KYDA, however, initially resisted, with Bergin responding on September 20, 2024, with a one-page letter.
In it, she asserted that the potential donor had been ‘treated following standard protocols’ and that ‘proper guardrails were in place and worked to the expectations, policies, and procedures of all regulatory agencies.’ This response, however, failed to satisfy HRSA, which compelled the OPTN to initiate a formal investigation.
The findings ultimately led to a Congressional hearing in September, further intensifying the scrutiny on the organization’s practices.
For Donna Rhorer, TJ Hoover’s sister, the situation has been a source of profound anguish. ‘[TJ] is a shell of the person that he used to be,’ she told the Daily Mail, her words reflecting the irreversible toll of the ordeal.
Four years after the incident, TJ’s life is marked by a relentless regimen of therapy appointments—physical, emotional, speech, and occupational—each aimed at reclaiming fragments of the life he once had.
Medical professionals believe the damage he suffered, likely a result of a combination of his drug overdose and subsequent treatment, is permanent and progressive.

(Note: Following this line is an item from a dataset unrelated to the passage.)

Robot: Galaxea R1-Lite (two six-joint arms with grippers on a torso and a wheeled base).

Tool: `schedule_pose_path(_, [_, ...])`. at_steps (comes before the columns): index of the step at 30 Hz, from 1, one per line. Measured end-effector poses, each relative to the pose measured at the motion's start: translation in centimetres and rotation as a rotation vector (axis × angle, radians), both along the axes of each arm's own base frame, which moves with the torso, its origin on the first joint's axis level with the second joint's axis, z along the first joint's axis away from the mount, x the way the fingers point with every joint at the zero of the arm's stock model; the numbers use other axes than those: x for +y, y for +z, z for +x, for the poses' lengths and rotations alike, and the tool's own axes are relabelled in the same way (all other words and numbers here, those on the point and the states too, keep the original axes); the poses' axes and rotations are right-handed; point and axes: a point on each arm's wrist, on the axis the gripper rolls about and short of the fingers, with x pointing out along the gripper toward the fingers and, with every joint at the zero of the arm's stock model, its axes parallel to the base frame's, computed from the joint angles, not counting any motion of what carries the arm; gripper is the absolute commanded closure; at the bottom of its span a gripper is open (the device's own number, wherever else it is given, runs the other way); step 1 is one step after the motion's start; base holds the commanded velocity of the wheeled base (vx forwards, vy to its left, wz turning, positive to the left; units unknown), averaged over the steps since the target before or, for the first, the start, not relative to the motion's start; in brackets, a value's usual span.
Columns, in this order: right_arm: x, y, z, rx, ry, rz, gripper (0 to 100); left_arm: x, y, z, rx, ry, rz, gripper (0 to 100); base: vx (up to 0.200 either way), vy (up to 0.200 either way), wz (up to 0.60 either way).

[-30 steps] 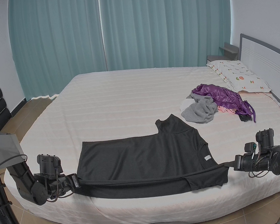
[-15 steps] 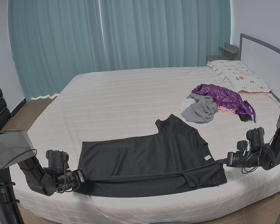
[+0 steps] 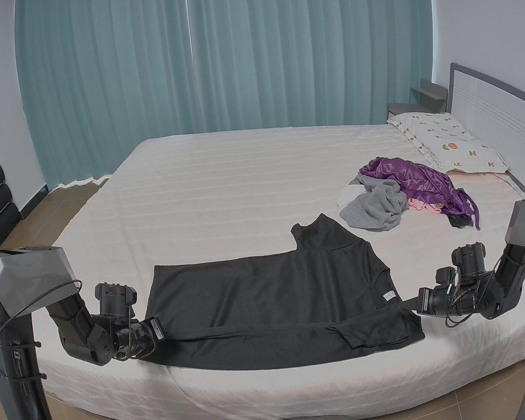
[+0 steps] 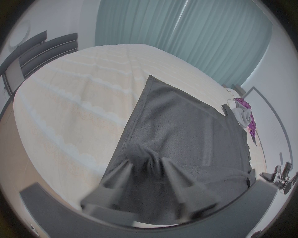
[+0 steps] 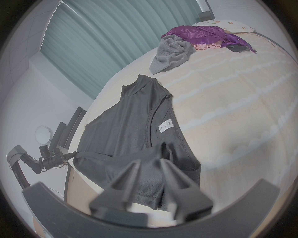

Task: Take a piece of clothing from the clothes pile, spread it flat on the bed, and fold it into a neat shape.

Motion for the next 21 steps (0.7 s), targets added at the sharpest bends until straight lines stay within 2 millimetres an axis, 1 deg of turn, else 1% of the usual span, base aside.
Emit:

Doctors suspect he is in the early stages of Parkinson’s disease, a diagnosis that means his therapy is not a path to recovery but a lifelong struggle to slow an inevitable decline.
The psychological scars are equally deep.
TJ’s short-term memory is largely gone, yet in fleeting moments of clarity, he is consumed by survivor’s guilt, agonizing over why he lived when others did not.
This emotional burden is compounded by a deep-seated terror of hospitals and doctors’ offices, a fear that has become a visceral reminder of the trauma he endured.
Rhorer described how he lives with the knowledge—on some level—that he was once on an operating table, aware enough to feel trapped in his own body and to fight for a life that others had seemingly given up on.
For the family, the ordeal is not just a personal tragedy but a stark reminder of the fragile balance between medical protocols and the human cost of decisions made in the name of saving lives.
As the investigation continues, the case of TJ Hoover has become a focal point in the broader debate over organ donation policies and the oversight mechanisms that govern them.
Experts have called for greater transparency and accountability, emphasizing that while procedures may be followed, the human element—particularly the well-being of donors and their families—must not be overlooked.
The HRSA report, along with the Congressional hearing, underscores the need for systemic reforms that prioritize not only efficiency but also the ethical and emotional dimensions of the transplant process.
For now, TJ’s story serves as a poignant reminder of the stakes involved in these decisions, even as the system grapples with the challenges of ensuring both compliance and compassion.